六个月的时间,像六个世纪一样漫长。?鸿?特′小/说-王¢ +追/罪+辛¨章?节_
此次拘留
一大妈早早地等在门口。她看到易中海出来,快步迎了上去,手里还提着一个装着干净衣服的布包。
“老易,你出来了。”她的声音沙哑。
“嗯。”易中海应了一声,接过布包,没有多余的话。
两人沉默地往回走。一路上,易中海看着熟悉的街道,却感觉陌生无比。路边的行人,骑着自行车的工人,卖力吆喝的小贩,一切都和半年前一样,又好像什么都变了。变得是他自己。
他不再是那个走在路上都有人主动打招呼的“一大爷,易师傅”,他现在只是一个刑满释放人员,一个档案上有了污点的人。
回到九十五号院,正是中午时分。院子里人来人往。
易中海的出现,立刻引起了所有人的注意。
前院的阎富贵正在门口择菜,看到易中海,他手里的动作停了一下,随即又低下头去,嘴里不咸不淡地说了句:“哟,一大爷……不对,老易,你回来了。”
那句“一大爷”说得又快又含混,后面的“老易”却格外清晰。
易中海的脚步顿了一下,他看了阎富贵一眼,没说话,继续往里走。
院子中央,几个妇女正围在一起洗衣聊天。看到他,聊天的声音戛然而止。+三+叶_屋\ ^蕪~错_内+容*所有人的目光都投了过来,那目光里有好奇,有审视,还有一丝不易察觉的轻蔑。
刘海中家的大门敞开着。
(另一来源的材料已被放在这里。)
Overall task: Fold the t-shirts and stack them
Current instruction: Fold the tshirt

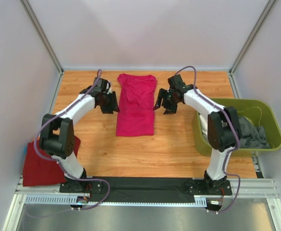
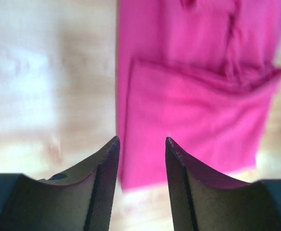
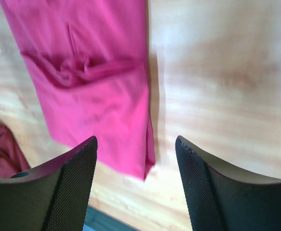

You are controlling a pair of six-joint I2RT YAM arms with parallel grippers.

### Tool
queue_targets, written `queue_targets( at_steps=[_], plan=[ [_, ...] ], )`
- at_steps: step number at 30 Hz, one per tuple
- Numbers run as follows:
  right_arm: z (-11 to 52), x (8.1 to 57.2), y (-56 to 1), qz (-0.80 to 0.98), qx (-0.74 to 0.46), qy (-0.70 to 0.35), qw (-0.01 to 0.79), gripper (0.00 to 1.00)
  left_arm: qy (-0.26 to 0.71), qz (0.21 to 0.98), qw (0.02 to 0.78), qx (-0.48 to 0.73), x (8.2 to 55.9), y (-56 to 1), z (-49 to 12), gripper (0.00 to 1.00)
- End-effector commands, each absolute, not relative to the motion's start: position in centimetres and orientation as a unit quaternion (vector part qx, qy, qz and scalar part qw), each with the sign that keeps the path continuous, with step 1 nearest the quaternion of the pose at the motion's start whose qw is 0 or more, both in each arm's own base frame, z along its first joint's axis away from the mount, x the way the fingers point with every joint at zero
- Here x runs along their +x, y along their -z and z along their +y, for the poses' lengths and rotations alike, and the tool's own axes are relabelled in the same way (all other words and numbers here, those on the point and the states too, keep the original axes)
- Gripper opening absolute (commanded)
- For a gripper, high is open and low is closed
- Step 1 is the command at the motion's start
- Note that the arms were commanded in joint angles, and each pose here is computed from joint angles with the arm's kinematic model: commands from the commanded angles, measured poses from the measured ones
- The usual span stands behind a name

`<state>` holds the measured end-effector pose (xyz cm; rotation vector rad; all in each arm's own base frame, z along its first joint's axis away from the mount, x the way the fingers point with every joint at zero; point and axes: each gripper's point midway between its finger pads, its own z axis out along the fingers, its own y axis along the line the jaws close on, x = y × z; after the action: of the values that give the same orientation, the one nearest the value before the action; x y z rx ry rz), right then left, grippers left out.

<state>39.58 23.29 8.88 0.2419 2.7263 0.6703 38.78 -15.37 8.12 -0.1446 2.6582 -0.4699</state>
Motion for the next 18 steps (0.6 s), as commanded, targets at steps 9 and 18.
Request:
queue_targets(
  at_steps=[9,18],
  plan=[
    [25.6,30.3,-7.8,0.958,0.06,-0.256,0.112,0.67,0.236,0.957,0.137,-0.099,28.5,-6.2,-15.6,0.52],
    [27.0,27.5,-4.4,0.965,0.062,-0.241,0.087,0.63,0.244,0.955,0.117,-0.122,26.8,-4.9,-15.8,0.52]
  ],
)
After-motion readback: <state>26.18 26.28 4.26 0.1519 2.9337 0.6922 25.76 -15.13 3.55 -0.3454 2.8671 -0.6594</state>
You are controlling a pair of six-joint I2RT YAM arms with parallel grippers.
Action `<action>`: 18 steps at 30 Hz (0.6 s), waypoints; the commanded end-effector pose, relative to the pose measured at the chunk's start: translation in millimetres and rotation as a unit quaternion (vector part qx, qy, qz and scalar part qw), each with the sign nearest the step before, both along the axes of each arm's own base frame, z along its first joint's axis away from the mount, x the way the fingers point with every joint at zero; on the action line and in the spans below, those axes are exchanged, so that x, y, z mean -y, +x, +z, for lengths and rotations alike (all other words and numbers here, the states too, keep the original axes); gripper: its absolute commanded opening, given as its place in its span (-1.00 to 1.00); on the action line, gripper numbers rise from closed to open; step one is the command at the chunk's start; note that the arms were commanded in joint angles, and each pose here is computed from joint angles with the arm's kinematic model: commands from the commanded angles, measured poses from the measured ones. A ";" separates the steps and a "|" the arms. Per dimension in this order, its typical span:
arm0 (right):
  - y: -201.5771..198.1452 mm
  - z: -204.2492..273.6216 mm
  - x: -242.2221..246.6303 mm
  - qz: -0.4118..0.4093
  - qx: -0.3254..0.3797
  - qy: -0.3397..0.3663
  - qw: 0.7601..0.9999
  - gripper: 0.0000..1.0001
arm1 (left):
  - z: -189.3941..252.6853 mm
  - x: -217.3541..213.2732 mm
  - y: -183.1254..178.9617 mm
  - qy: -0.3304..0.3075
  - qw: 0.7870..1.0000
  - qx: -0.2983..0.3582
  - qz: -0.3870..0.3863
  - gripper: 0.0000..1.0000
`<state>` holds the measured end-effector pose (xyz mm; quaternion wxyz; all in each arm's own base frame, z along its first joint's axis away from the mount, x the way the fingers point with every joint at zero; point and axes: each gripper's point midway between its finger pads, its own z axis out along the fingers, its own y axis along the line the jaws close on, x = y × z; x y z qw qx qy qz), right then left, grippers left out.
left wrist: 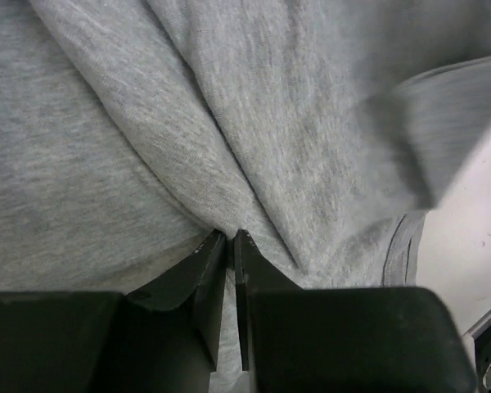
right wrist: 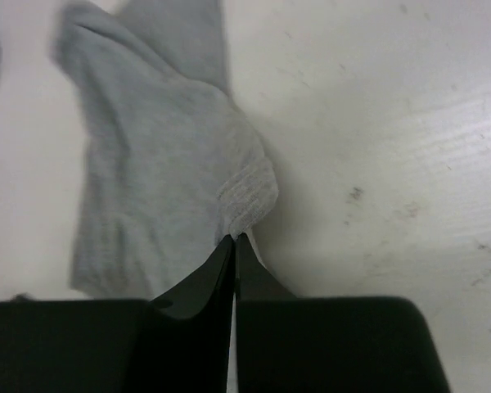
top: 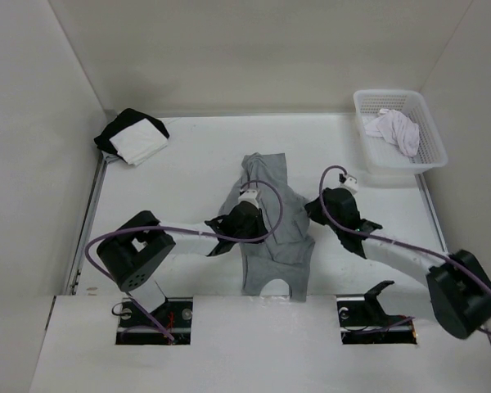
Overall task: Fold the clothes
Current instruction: Flatten the tank top out
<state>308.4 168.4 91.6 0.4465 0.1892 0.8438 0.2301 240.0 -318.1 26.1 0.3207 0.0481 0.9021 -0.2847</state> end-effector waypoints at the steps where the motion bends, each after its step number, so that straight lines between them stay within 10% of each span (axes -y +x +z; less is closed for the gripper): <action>1: -2.4 86.1 10.5 -0.020 0.120 0.042 0.992 -0.95 | 35.1 7.7 10.3 -0.054 0.998 0.024 0.007 -0.93; 10: -29.1 202.7 30.1 -0.017 0.233 0.090 0.968 -0.93 | 136.5 -23.1 34.6 -0.137 0.984 0.103 0.046 -0.97; 18: 23.7 346.8 -18.0 0.043 0.339 0.139 0.929 -0.95 | 220.3 -75.7 172.8 -0.166 0.951 0.184 0.183 -0.97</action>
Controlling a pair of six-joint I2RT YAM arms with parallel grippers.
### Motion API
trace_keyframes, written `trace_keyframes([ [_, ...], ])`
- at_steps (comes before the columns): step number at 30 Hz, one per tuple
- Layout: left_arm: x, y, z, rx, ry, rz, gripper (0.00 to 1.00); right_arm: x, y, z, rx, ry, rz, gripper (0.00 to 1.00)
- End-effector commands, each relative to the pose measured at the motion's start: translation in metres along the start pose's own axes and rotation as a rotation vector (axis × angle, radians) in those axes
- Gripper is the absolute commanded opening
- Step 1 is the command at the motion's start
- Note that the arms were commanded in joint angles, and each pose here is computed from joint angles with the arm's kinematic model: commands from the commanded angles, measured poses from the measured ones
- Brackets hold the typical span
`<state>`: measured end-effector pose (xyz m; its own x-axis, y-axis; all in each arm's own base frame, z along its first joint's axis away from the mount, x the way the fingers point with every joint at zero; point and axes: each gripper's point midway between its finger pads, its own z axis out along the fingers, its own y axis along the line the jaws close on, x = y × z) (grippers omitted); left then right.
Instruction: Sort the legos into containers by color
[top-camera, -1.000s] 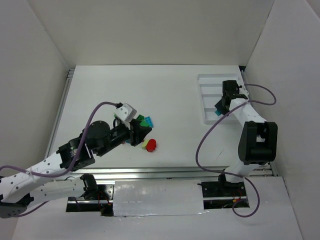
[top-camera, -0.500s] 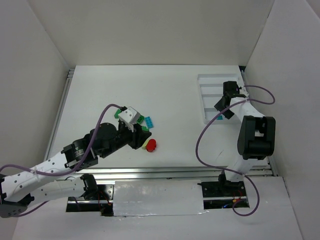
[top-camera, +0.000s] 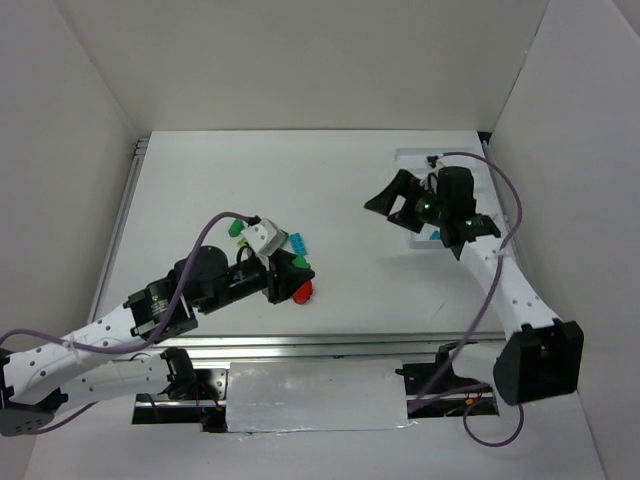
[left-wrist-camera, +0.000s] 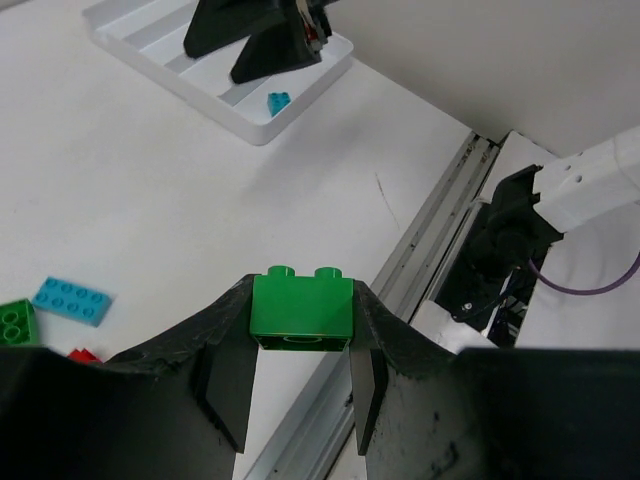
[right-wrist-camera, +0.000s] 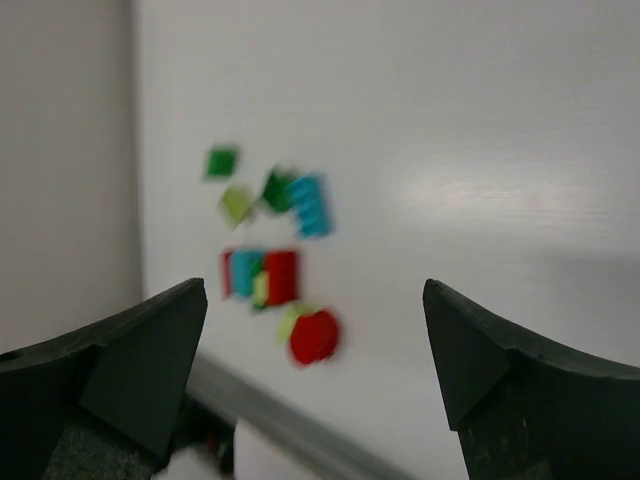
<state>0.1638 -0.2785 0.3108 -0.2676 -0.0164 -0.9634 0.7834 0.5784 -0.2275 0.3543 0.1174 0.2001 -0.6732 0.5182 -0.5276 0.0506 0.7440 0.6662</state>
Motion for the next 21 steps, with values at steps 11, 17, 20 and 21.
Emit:
trace_keyframes([
  [11, -0.013, -0.048, -0.01, 0.349, -0.228, 0.363, 0.0, 0.148, 0.19, -0.16, -0.876, 0.453, -0.086, 0.95],
  [17, -0.012, -0.057, 0.003, 0.399, -0.204, 0.395, 0.0, 0.161, 0.199, -0.168, -0.887, 0.497, -0.088, 0.94],
  [20, -0.017, -0.062, 0.002, 0.417, -0.225, 0.394, 0.0, 0.165, 0.197, -0.163, -0.848, 0.491, -0.093, 0.93],
  [21, -0.017, -0.062, 0.003, 0.419, -0.227, 0.395, 0.0, 0.166, 0.197, -0.163, -0.848, 0.492, -0.095, 0.92],
])
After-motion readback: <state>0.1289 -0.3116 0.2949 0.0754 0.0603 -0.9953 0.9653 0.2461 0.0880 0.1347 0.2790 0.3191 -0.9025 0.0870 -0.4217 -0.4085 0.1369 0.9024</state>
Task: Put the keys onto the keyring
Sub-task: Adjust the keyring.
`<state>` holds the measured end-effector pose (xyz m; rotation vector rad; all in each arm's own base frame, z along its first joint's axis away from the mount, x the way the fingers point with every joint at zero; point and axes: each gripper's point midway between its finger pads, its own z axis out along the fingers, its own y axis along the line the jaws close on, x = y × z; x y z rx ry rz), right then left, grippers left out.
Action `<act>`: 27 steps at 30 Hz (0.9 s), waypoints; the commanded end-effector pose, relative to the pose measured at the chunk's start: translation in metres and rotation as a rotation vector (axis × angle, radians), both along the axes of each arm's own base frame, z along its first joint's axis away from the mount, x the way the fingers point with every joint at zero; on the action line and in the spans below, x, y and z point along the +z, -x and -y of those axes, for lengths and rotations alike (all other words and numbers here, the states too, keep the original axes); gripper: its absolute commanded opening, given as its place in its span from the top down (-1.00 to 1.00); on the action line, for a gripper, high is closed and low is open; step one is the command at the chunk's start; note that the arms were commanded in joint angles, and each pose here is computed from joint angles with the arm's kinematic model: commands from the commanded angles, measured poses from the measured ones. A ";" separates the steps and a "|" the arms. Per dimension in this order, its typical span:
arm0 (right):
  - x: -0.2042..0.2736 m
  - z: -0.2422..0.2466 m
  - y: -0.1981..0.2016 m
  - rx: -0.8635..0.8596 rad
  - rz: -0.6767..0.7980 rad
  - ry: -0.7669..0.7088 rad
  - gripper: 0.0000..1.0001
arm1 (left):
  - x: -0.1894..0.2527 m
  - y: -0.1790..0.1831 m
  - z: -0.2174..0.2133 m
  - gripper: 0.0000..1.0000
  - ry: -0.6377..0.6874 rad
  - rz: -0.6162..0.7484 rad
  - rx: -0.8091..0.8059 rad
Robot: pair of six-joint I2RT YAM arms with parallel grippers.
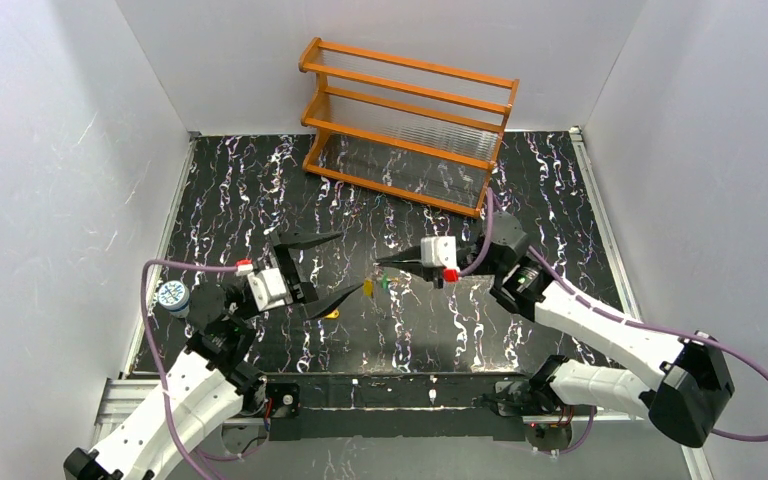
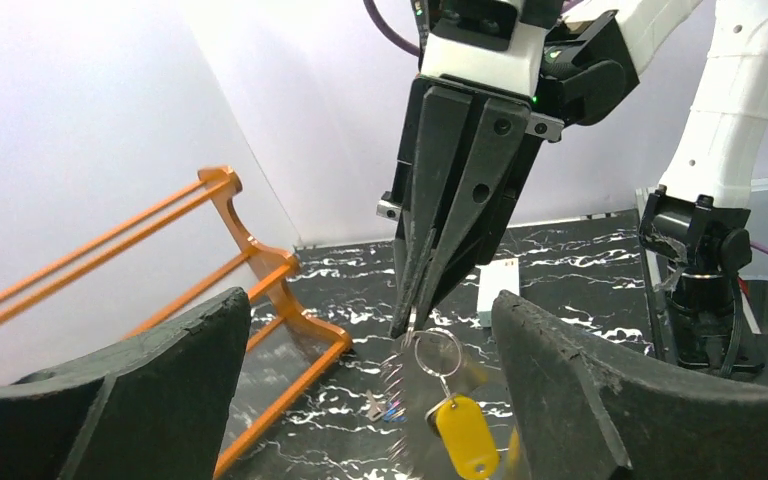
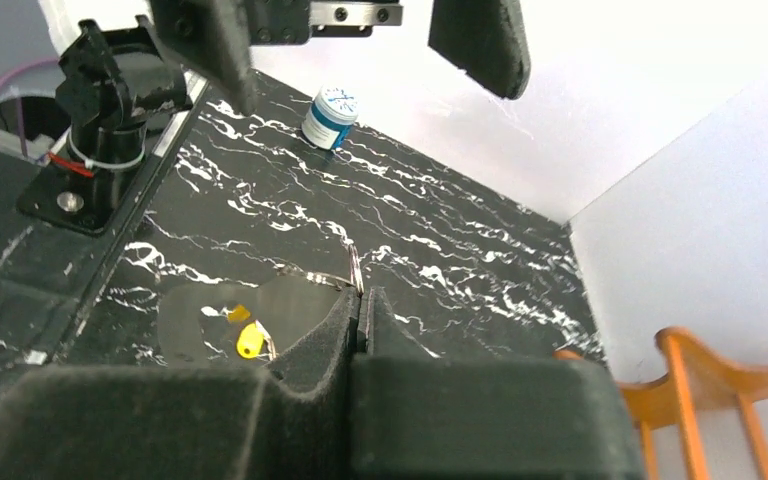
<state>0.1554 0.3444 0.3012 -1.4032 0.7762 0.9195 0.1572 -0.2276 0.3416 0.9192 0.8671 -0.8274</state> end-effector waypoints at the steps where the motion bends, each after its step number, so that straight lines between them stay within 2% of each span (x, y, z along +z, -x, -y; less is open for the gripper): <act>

刘海中正坐在屋里喝茶,他看到了易中海,却没有起身,只是隔着门,扬声喊了一句:“老易,出来了?身体还好吧?以后在院里,可得安分守己,别再给我们院抹黑了。”
易中海的拳头在袖子里攥紧了,指甲深深地陷进掌心。他强忍着没有发作,低着头,快步走过中院。
他不敢看自己家那扇紧锁的大门。他知道,那里面己经空了。他跟着一大妈,走到了聋老太太的屋子前。
门帘掀开,一股陈旧的、混杂着药味的气息扑面而来。
“回来就好。”聋老太太指了指旁边的小凳子,“坐吧。有些话,得跟你说说。”
易中海依言坐下。一大妈给他倒了杯水,然后就默默地站到了一旁。
易中海端着水杯的手抖了一下,水洒出来几滴。
“我老婆子花了血本,把你保下来,不是让你回来唉声叹气的。”聋老太太的语气重了一些,“咱们之前立的字据,你还记得吧?”
“……记得。”
“我给您养老。”他抬起头,看着聋老太太,一字一句地说。
“好。”聋老太太点点头,“我这人,丑话说在前头。既然是伺候人,就要有伺候人的样子。+x\d·w¨x.t^x,t¨.`c?o-m,以后每天下班回来,给我打洗脚水,倒夜壶。一大妈负责我的一日三餐,洗衣叠被。要是做得不好,让我不舒心了,那张字据,我随时可以拿到街道去。”
这些话,每一个字,都像鞭子一样,抽在易中海的自尊上。他,一个曾经的八级工,厂里的技术权威,现在要给人端屎端尿,倒洗脚水。
他的脸涨得通红,嘴唇哆嗦着,却一个反驳的字也说不出来。他看到一大妈站在旁边,低着头,肩膀在微微颤抖。
“听明白了吗?”聋老太太追问。
“……明白了。”易中海从牙缝里挤出这三个字。
从拘留所出来后的第二天,易中海就回轧钢厂上班了。
一切好像都没变。但当他走进去的时候,所有的一切都变了。
以前,他一进车间,总会有人主动上来打招呼。“易师傅早!”“易师傅,您给看看这个零件!”现在,那些熟悉的面孔,看到他,有的立刻转过头去,假装在忙;有的则远远地点点头,算是打过招呼;还有几个年轻的,根本不认识他,只是好奇地看着这个头发花白的老头。
车间主任把他叫到办公室,给了他一套新的工具,指了指车间最角落的一个工位。
“老易,以后你就在那儿吧。活儿不重,就是些给新零件打磨毛刺的粗活。你刚回来,先适应适应。”
那个工位,是给学徒工准备的。
易中
李刚看到了他,脸上闪过一丝尴尬,张了张嘴,叫了一声:“师……老易。”
他要做的,是用锉刀把铸造出来的零件毛坯上的毛边和飞刺打磨掉。这是最没有技术含量的活,枯燥,乏味,而且耗费体力。